El consumo de una dieta occidental y un alto índice de masa corporal (IMC) son factores de riesgo para la progresión de fenotipos premalignos a mieloma múltiple, un cáncer hematológico. Un estudio reciente, el ensayo NUTRIVENTION (NCT04920084), administró una dieta rica en fibra y de base vegetal (comidas durante 12 semanas, asesoramiento durante 24 semanas) a 23 participantes con estados precancerosos de mieloma y un IMC elevado. La intervención demostró ser factible y mejoró la calidad de vida, así como factores de riesgo modificables: metabólicos (IMC, resistencia a la insulina), el microbioma (diversidad, composición) y el sistema inmunológico (inflamación, subconjuntos de monocitos). La trayectoria de la progresión de la enfermedad mejoró o se estabilizó en algunos participantes.

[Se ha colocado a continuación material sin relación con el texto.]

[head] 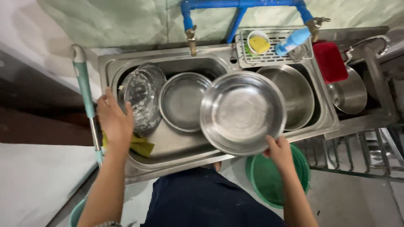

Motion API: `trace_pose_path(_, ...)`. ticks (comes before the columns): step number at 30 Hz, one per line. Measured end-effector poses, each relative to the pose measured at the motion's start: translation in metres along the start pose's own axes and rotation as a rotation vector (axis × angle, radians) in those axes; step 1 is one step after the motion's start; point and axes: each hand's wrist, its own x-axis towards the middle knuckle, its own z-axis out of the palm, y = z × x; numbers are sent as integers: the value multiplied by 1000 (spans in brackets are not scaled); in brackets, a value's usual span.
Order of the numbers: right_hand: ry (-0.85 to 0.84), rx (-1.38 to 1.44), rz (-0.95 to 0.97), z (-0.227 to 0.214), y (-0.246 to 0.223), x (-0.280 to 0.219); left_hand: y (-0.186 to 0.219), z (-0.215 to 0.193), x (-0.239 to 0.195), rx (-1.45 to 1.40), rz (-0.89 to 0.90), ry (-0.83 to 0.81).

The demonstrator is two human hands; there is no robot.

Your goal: The person carries two metal bowls to a double sink, rinses them under running water, and washes them by hand. They then retrieve a small saucepan, rinse it, and fill it with water from the tap.

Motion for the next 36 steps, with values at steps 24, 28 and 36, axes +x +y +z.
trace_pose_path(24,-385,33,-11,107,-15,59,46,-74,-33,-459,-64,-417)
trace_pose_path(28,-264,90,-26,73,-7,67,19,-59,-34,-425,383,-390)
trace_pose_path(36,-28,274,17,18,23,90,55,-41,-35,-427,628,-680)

Los hallazgos del estudio se tradujeron a modelos de ratón Vk*MYC que simulan el estado precanceroso del mieloma. En estos modelos, una dieta rica en fibra retrasó la progresión de la enfermedad a través de una mejora en el metabolismo y la composición del microbioma, lo que condujo a un aumento en la producción de ácidos grasos de cadena corta que revitalizó la inmunidad antitumoral e inhibió el crecimiento tumoral. Estos efectos del consumo de fibra fueron independientes de la restricción calórica y la pérdida de peso.
Una dieta rica en fibra podría ser una intervención de bajo riesgo para retrasar la progresión al mieloma múltiple.